In the data, extract each line that holds the string "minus".
-------- Provided material --------
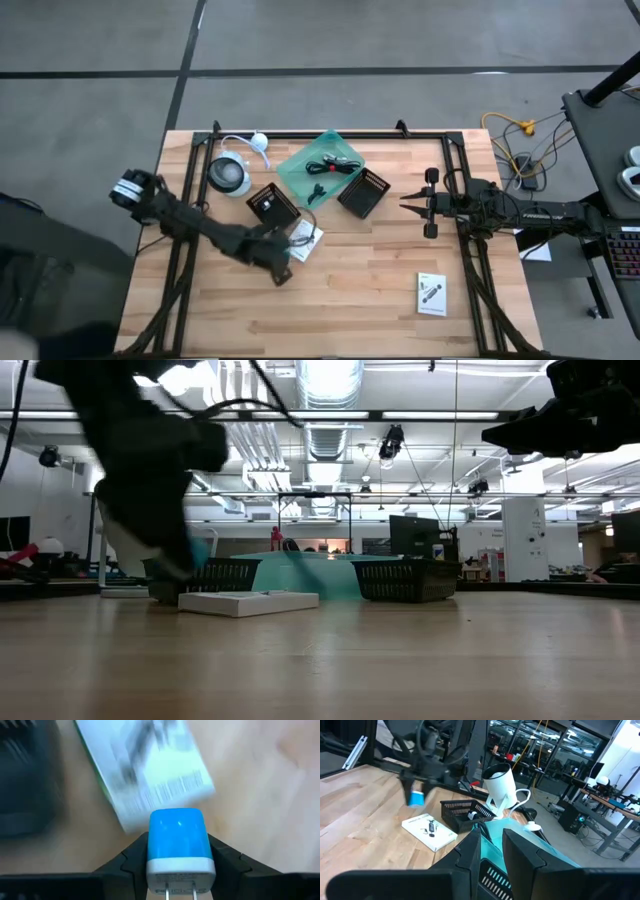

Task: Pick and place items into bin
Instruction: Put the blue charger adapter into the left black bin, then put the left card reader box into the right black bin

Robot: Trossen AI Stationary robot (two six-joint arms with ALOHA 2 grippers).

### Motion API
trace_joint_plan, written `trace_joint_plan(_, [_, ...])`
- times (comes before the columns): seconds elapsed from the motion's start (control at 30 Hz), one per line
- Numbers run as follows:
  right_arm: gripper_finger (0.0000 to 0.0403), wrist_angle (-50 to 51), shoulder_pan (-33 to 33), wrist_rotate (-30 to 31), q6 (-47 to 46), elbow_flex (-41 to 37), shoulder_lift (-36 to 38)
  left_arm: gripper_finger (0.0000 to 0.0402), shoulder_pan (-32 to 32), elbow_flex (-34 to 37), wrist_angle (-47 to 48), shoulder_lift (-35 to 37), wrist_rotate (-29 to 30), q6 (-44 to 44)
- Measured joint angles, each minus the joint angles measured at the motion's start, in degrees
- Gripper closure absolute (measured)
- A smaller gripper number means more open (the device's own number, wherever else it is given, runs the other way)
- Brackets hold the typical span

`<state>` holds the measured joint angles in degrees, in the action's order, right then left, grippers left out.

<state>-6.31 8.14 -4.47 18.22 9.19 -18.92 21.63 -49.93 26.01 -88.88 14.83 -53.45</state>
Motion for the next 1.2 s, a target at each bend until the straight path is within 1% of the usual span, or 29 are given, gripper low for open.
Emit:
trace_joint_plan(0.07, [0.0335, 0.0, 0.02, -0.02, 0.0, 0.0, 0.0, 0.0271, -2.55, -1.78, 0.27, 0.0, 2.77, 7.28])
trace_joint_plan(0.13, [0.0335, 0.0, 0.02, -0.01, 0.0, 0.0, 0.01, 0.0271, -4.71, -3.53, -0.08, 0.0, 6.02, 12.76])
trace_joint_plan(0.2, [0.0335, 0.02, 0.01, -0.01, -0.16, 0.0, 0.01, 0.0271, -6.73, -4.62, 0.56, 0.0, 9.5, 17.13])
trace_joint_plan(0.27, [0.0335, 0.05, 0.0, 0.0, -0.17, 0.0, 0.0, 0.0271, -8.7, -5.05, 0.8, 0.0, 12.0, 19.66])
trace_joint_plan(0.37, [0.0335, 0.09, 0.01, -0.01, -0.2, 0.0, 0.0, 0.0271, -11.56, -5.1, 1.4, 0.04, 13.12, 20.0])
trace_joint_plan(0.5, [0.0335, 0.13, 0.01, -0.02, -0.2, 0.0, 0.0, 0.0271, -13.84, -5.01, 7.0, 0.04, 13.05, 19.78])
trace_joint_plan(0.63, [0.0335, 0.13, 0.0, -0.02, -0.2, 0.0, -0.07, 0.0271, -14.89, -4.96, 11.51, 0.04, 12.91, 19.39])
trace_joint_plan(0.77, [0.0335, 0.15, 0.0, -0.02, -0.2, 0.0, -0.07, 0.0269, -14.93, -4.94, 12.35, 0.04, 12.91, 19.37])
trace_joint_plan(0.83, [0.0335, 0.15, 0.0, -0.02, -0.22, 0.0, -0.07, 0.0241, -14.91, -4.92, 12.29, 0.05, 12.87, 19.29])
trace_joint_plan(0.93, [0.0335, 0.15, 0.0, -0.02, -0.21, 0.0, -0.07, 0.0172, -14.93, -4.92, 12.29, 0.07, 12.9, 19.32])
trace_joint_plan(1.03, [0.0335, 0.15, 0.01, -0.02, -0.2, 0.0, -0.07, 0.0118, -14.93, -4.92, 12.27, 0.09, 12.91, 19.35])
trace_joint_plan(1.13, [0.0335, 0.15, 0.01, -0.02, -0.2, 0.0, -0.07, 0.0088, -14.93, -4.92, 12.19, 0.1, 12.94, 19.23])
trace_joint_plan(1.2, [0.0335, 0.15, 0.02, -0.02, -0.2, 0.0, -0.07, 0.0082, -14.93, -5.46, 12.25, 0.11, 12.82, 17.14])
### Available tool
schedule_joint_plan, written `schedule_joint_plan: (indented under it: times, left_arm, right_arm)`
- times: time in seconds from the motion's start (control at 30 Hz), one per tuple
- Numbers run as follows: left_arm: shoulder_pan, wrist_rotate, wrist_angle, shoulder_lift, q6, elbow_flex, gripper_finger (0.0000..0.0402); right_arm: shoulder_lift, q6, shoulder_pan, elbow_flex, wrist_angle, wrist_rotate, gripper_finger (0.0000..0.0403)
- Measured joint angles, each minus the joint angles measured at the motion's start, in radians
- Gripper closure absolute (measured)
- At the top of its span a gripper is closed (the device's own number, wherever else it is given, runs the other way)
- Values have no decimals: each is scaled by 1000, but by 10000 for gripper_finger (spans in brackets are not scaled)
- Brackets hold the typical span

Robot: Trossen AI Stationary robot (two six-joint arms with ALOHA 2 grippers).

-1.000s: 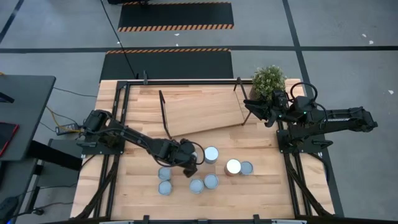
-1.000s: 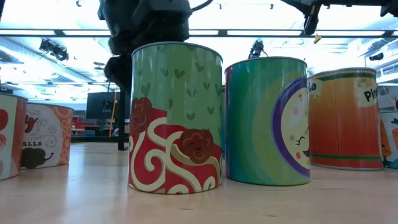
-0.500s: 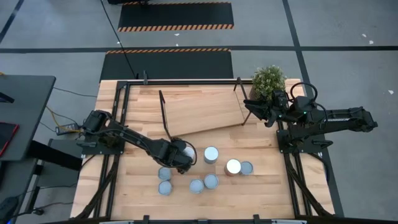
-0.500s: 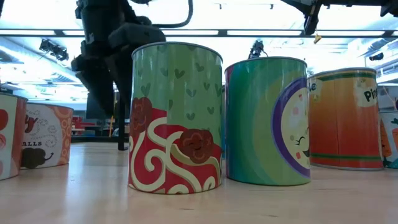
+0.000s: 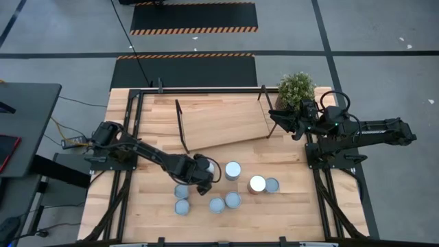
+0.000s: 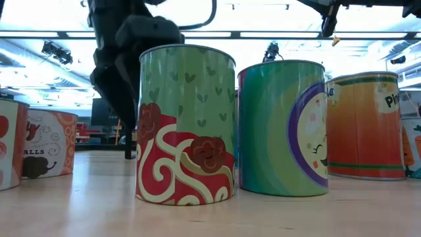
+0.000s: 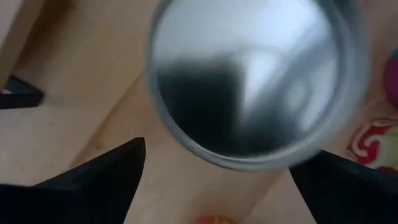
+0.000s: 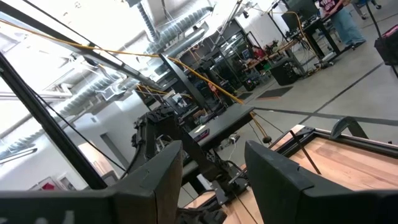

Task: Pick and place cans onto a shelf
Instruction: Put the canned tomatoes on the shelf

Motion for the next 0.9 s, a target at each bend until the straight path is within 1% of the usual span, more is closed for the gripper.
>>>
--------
Reply to the task ::
- Measured joint angles, each minus the joint angles measured at the motion's start, in degrees
- Measured joint angles, each minus the joint angles measured at the motion's start, in radians

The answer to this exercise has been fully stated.